クラーク国際は春夏連続出場。決勝(旭川明成戦)は1-0、準々決勝(帯広農戦)も11-10と難しい試合もあったが競り勝った。その帯広農戦での3者連続本塁打を含む計5本塁打を記録。新岡投手は38回1/3を投げて被安打39ながら奪三振は46。打線でも3番に入る新岡が投打の柱。
新岡投手の投球内容に波がある感じだが、投打に活躍できれば久々の北北海道勢の勝利、学校としての甲子園初勝利が見えてくる。しかし予選の対戦相手のレベルを考えると、今年の前橋商打線は久々の群馬勢夏勝利を引き寄せる力がありそう。
日大山形(山形)-おかやま山陽(岡山)
日大山形はエース菅井が5試合で33回を投げて被安打33、失点9。佐々木朗希投手のような足を高く上げるフォームから最速147キロ、被安打の割に失点が少ない。5試合でチーム打率.322、3本塁打で、決勝では山形中央の好左腕・武田を攻略している。

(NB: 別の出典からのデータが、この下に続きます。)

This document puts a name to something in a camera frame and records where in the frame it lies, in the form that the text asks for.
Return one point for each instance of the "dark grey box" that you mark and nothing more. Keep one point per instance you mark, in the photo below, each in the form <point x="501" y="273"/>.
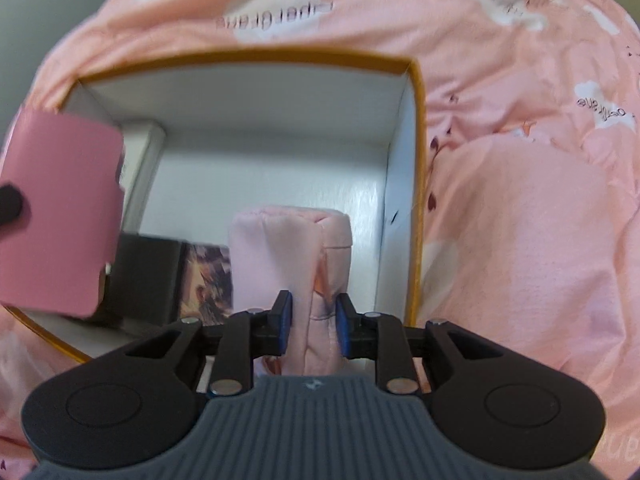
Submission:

おかやま山陽は序盤から好投手との対戦が続き、長打は少なかったがチーム打率は.340。井川、三浦、三宅の3投手がそれぞれ12回前後を投げており、ほぼ同じくらいの成績。なかなかデータだけでは特徴が分かりにくいチーム。
創立100周年を、初の甲子園勝利で飾りたいおかやま山陽だが、日大山形の菅井投手をどう攻略するか。山形勢はこのところ好調で日大山形も2021年に2勝しているが、今年のチームは2年生が多いのが気になるところ。3年生の底力が差となるかもしれない。
大垣日大(岐阜)-近江(滋賀)
関ヶ原を挟んだ隣県対決。大垣日大は春夏連続出場、エース山田投手が29回2/3を投げて被安打22、奪三振28。チーム打率は.315だが、7本塁打と一発がある。特に1番の高川が3本塁打、4番の高橋(阪口監督の孫)が6試合で10安打10打点と当たった。盗塁が18と多いのも特徴。
近江は5大会連続の夏。2021年夏から3季連続で計12勝をあげ、大阪桐蔭、仙台育英と並んで令和勝利数は全国1位。チーム打率.435と非常に高いが長打は少ない。昨年の山田投手のようなエースは不在だが、4投手がそれぞれ3試合ずつ登板している。
どちらも甲子園での経験があり、監督も経験豊富なベテラン同士。予選のデータ比較では打力で大垣日大がやや上のように感じるが、近江は調子の波、チーム状態がこの夏に合わせて上昇しているようにも感じる。